For each line below that includes the string "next", show the whole line.

(Data items)
++++++++++++++++++++

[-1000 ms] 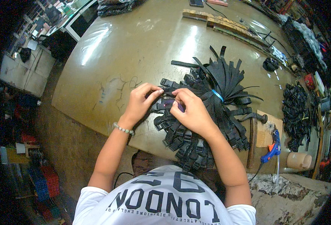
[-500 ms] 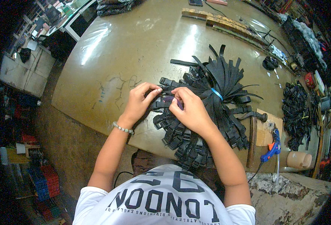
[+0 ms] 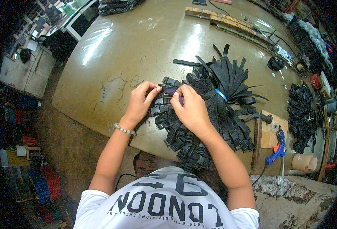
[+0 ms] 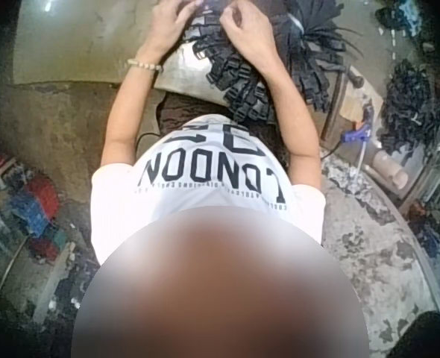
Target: The person repeatedly picks up black webbing straps and plastic buckles from a pile on a table. They thread the strap ends through the buckles and pull them tight, then place the assembled units back on the table. The process is repeated continuously throughout the clip.
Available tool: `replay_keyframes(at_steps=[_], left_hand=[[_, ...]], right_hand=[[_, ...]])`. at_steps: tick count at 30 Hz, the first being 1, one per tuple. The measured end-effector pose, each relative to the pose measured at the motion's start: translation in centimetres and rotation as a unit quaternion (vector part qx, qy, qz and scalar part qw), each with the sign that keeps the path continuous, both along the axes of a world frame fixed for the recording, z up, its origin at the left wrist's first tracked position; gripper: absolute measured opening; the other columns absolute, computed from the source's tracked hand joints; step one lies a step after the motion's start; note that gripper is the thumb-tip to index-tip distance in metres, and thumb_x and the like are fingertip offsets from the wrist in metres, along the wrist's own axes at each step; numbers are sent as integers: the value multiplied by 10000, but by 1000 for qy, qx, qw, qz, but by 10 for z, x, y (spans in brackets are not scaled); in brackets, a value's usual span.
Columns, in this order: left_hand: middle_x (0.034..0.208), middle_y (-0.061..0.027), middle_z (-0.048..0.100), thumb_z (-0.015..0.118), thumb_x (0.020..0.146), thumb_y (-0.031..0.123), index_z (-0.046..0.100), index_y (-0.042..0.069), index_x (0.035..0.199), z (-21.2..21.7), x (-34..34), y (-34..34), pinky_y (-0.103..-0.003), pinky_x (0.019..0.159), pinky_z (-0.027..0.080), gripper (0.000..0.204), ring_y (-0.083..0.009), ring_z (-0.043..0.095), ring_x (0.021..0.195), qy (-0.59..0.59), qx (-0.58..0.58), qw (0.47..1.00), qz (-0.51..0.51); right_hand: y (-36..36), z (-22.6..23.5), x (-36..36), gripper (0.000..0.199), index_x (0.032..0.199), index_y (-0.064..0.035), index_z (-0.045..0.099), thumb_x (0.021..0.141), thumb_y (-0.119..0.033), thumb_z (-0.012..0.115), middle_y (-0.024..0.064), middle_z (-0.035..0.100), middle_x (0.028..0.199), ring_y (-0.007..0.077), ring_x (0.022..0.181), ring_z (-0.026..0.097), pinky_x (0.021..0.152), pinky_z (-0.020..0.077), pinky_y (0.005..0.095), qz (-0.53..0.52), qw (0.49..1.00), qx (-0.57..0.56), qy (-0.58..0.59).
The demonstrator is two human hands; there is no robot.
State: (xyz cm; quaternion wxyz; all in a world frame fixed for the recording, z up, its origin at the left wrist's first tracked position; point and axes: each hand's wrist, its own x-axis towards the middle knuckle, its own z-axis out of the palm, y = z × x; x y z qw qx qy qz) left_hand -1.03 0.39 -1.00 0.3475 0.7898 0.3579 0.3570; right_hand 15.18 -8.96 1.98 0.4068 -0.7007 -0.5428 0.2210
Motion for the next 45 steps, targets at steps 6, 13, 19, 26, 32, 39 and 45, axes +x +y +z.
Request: replay_keyframes(at_steps=[6, 13, 19, 26, 32, 39, 45], left_hand=[[856, -142, 663, 656, 909, 162, 624, -20, 913, -2, 0, -1, -333, 709, 494, 185, -234, 634, 773, -3, 16, 1000, -5], [828, -144, 643, 651, 915, 174, 611, -27, 904, -1, 1, -4, -327, 690, 484, 205, -225, 609, 738, -3, 15, 1000, -4], [831, -151, 641, 646, 921, 172, 601, -32, 912, -3, 0, -4, -331, 691, 485, 208, -227, 608, 739, -8, 23, 1000, -15], [832, -155, 644, 622, 929, 146, 601, -24, 904, -10, 3, -2, -348, 706, 487, 174, -241, 611, 749, -10, 42, 999, 17], [1003, -133, 578, 628, 891, 219, 588, 37, 910, 35, -48, 7, -449, 860, 438, 188, -342, 537, 1027, 210, 141, 871, 421], [937, -149, 633, 632, 894, 400, 668, 24, 901, 24, -16, -4, -460, 931, 408, 378, -326, 571, 969, 247, 57, 964, 79], [714, -46, 603, 781, 807, 278, 602, 10, 769, 42, -11, -18, -289, 633, 472, 324, -127, 562, 680, 179, -141, 972, -60]], right_hand=[[0, -3, 1, 180, 890, 21, 579, 875, -158, 593, 204, 618, 846, 347, 717, 619, 670, 493, 416, -8, 1000, 2, 14], [-1, -6, 0, 181, 889, 22, 579, 872, -157, 589, 215, 619, 857, 366, 734, 623, 681, 494, 429, 4, 999, 29, -15], [1, -9, 0, 188, 885, 18, 581, 870, -170, 587, 217, 617, 863, 381, 746, 618, 689, 491, 445, -10, 999, 30, 10], [-2, -9, 0, 202, 888, 9, 582, 877, -193, 589, 210, 619, 858, 367, 732, 618, 675, 492, 434, 8, 999, 26, -25], [-1, -16, 11, 197, 922, 5, 578, 924, -191, 586, 153, 654, 797, 198, 670, 637, 623, 510, 346, -3, 991, 16, 133], [-1, -14, 15, 211, 984, 32, 575, 980, -176, 542, 96, 679, 877, 117, 721, 639, 620, 535, 268, 6, 957, 51, 284], [-10, -2, 28, 175, 1008, 23, 533, 954, -144, 541, 95, 652, 828, 110, 579, 621, 516, 514, 263, 28, 960, -5, 278]])
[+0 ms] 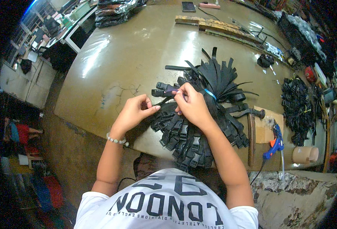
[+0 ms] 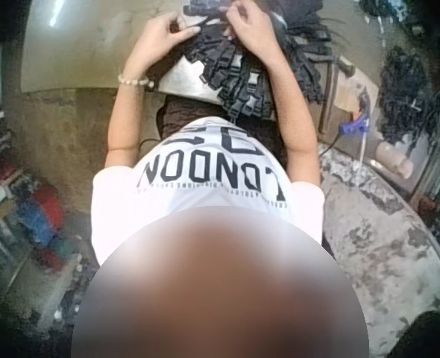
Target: The person repeatedly picks up black webbing straps and plastic buckles from a pile on a table. They thread the strap ends through the buckles and pull them tight, then place the assembled units back on the table. The process is repeated continuously throughout the clip.
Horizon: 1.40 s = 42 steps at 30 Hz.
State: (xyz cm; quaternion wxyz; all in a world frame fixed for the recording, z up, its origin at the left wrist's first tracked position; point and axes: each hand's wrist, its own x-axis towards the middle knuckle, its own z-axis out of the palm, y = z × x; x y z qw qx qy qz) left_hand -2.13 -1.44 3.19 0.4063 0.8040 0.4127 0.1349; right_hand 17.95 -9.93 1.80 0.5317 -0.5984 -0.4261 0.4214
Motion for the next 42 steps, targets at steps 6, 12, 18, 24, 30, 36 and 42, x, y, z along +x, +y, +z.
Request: replay_keyframes(at_steps=[6, 12, 18, 24, 30, 36, 42], left_hand=[[746, -67, 607, 727, 855, 274, 681, -2, 913, -4, 5, -11, -314, 670, 462, 285, -170, 546, 723, -21, 104, 994, -41], [799, -107, 641, 638, 918, 283, 699, 6, 911, -22, 21, -2, -336, 711, 440, 284, -232, 547, 789, -32, 62, 997, -43], [785, -1, 650, 623, 954, 226, 672, -36, 956, -33, 23, -2, -227, 647, 428, 267, -53, 518, 711, -142, -89, 985, 48], [761, 6, 627, 628, 950, 229, 670, -35, 938, -37, 21, -5, -228, 634, 426, 268, -47, 505, 712, -150, -28, 987, 58], [657, -46, 580, 639, 929, 218, 681, -20, 916, -41, 21, -3, -273, 545, 370, 243, -83, 449, 604, -170, -34, 983, 62], [665, -48, 599, 635, 931, 225, 686, -21, 945, -48, 19, 1, -267, 553, 385, 251, -72, 460, 611, -186, -46, 980, 52], [700, -71, 640, 626, 937, 241, 681, -27, 947, -50, 20, 4, -275, 583, 422, 273, -80, 499, 632, -186, -48, 980, 42]], right_hand=[[-3, 6, 1, 146, 975, -9, 462, 1009, -150, 443, 98, 644, 857, 131, 625, 626, 557, 527, 267, 33, 996, -29, -72], [-8, 5, -4, 183, 915, 9, 481, 937, -163, 537, 126, 618, 729, 171, 612, 633, 573, 508, 331, -9, 999, -14, -35], [-9, 7, -3, 217, 793, 30, 521, 833, -161, 616, 173, 583, 745, 269, 673, 610, 623, 472, 395, 6, 986, -31, -162], [-10, 11, -9, 203, 816, 14, 574, 844, -182, 618, 164, 572, 778, 325, 673, 580, 634, 474, 407, 19, 958, 10, -286], [-11, 10, -10, 211, 832, -7, 594, 858, -215, 618, 155, 569, 796, 318, 693, 586, 652, 479, 416, 27, 956, 2, -292], [-12, 9, -12, 200, 851, -23, 604, 861, -223, 615, 146, 576, 817, 313, 706, 595, 669, 491, 416, 33, 952, -1, -304], [-13, 11, -13, 193, 887, -22, 594, 873, -215, 607, 154, 591, 809, 304, 719, 613, 670, 498, 409, 49, 949, -11, -312]])
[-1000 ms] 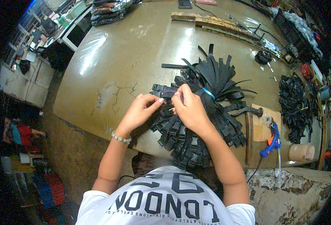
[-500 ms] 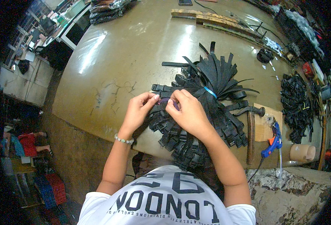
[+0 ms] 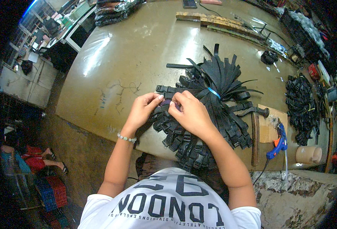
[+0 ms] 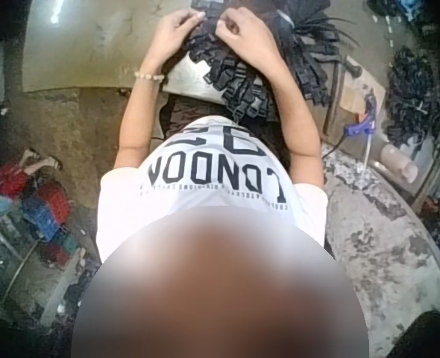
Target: The person repeatedly picks up black webbing straps and plastic buckles from a pile on a table. They thread the strap ends through the buckles and pull them tight, then place the assembled units back on the table. The process is repeated continuously throughout the clip.
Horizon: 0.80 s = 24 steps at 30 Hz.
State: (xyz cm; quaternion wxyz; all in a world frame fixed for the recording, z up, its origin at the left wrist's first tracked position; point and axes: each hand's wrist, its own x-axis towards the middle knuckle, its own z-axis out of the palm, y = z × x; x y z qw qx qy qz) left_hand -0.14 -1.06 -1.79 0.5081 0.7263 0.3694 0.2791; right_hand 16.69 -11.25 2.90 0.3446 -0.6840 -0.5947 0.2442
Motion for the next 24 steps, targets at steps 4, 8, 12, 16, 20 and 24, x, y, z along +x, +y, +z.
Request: replay_keyframes(at_steps=[4, 8, 12, 16, 20, 24], left_hand=[[721, -101, 647, 597, 951, 233, 643, -31, 945, 10, 0, 1, -326, 621, 459, 268, -189, 579, 644, 48, 40, 998, -9], [800, -138, 617, 567, 959, 207, 594, -16, 957, 21, 4, -7, -382, 727, 474, 225, -309, 599, 766, 134, 219, 966, 10], [875, -155, 583, 552, 960, 175, 559, 11, 950, 24, 14, -11, -410, 810, 451, 165, -319, 573, 856, 115, 439, 890, 39], [865, -173, 592, 535, 973, 140, 538, -8, 960, 23, 19, -8, -420, 806, 455, 148, -340, 580, 835, 98, 390, 915, 16], [841, -162, 603, 522, 983, 138, 529, 2, 958, 17, 20, -8, -406, 785, 453, 138, -323, 590, 810, 104, 380, 919, 32], [814, -147, 611, 515, 988, 141, 522, 12, 956, 12, 21, -8, -400, 756, 449, 133, -314, 597, 796, 105, 383, 917, 36]], right_hand=[[0, 6, 6, 196, 912, -4, 569, 917, -200, 576, 161, 614, 729, 270, 614, 620, 587, 493, 389, -57, 986, -6, 155], [1, 9, 7, 185, 914, 22, 549, 917, -160, 581, 141, 626, 645, 187, 486, 612, 473, 479, 333, -93, 976, -32, 195], [1, 6, 7, 182, 908, 29, 549, 892, -144, 601, 140, 623, 634, 188, 499, 631, 486, 491, 326, -95, 980, -38, 171], [2, 3, 8, 173, 908, 31, 547, 890, -134, 596, 140, 614, 622, 190, 483, 622, 483, 488, 328, -84, 987, -14, 134], [2, 3, 8, 173, 917, 33, 541, 891, -130, 592, 141, 607, 611, 192, 485, 625, 481, 485, 335, -90, 982, -20, 166], [2, 3, 8, 177, 925, 31, 536, 893, -134, 591, 137, 605, 603, 191, 486, 627, 481, 483, 339, -104, 979, -27, 175]])
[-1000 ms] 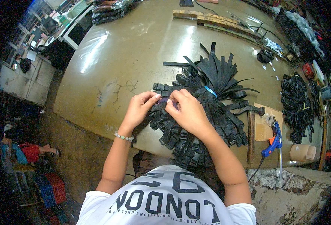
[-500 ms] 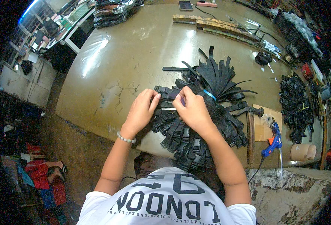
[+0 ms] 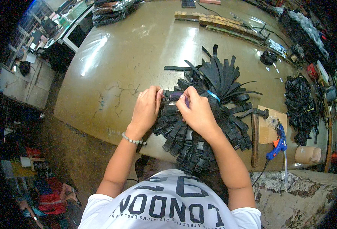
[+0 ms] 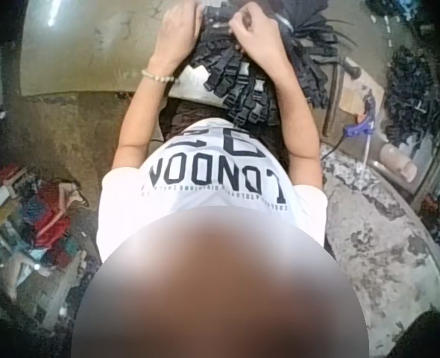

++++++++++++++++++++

THE COMPLETED TASK |
Motion for the next 45 steps, targets at steps 6, 13, 19, 26, 32, 39 and 45, axes +x +y +z.
Motion for the next 42 steps, targets at steps 6, 12, 18, 24, 30, 36 and 42, x, y, z along +x, +y, +z.
Motion for the next 24 steps, targets at steps 4, 8, 12, 16, 20 and 24, x, y, z along +x, +y, +z.

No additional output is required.